WHAT YOU ARE ASKED TO DO:
Once you reach the line containing "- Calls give" in the data below, restate each line word for word up to and including the one containing "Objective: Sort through".

MATERIAL PROVIDED:

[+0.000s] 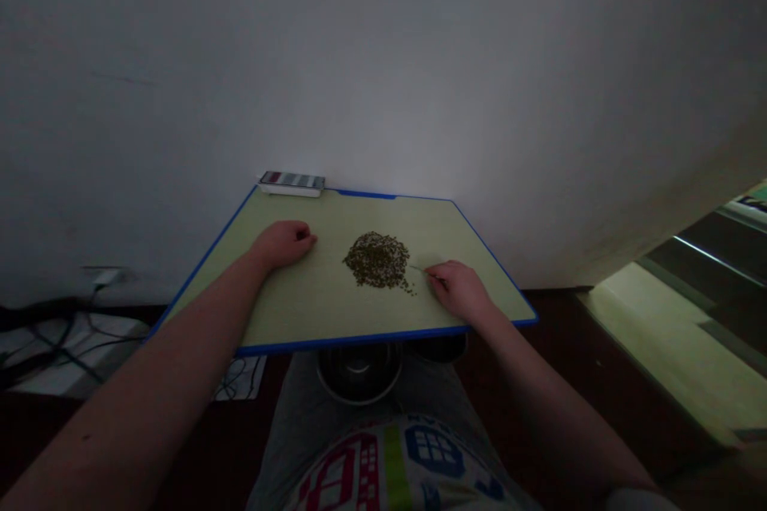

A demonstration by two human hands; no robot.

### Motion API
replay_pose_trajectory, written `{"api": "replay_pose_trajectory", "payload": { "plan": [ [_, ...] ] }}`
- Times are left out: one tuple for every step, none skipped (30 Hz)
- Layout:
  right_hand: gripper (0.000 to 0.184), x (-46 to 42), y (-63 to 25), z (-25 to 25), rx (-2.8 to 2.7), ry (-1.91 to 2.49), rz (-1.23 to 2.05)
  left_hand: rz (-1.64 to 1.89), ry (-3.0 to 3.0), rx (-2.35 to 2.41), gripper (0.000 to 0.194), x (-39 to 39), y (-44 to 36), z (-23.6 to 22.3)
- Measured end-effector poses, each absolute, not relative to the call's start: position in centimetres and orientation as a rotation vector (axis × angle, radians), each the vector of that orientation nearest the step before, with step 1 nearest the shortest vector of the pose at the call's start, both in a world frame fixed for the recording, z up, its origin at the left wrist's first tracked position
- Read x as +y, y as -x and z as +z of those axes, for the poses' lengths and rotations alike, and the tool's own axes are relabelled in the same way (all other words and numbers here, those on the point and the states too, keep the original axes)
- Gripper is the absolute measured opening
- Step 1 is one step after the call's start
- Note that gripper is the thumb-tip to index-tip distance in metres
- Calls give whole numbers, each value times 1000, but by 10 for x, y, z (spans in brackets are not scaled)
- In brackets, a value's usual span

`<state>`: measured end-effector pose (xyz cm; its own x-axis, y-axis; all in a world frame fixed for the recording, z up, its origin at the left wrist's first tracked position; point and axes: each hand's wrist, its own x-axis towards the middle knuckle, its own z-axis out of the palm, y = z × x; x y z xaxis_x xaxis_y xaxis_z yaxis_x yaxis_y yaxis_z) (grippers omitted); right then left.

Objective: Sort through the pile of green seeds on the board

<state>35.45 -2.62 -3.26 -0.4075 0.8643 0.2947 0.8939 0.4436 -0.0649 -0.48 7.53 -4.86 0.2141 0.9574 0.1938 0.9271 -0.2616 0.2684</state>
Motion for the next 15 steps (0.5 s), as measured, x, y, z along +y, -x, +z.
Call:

OUTPUT OF THE TASK:
- Calls give whole numbers, each value times 1000, but by 10 for x, y, z (spans in brackets are not scaled)
- In brackets, a value's usual span

`<state>`: measured end-effector pose (xyz cm; its own x-axis, y-axis; all in a world frame fixed for the recording, z up, its origin at the left wrist's first tracked position; point and axes: each hand's wrist, its own x-axis towards the middle knuckle, its own z-axis out of the palm, y = z × x; x y z xaxis_x xaxis_y xaxis_z yaxis_x yaxis_y yaxis_z) (grippers omitted); right then left.

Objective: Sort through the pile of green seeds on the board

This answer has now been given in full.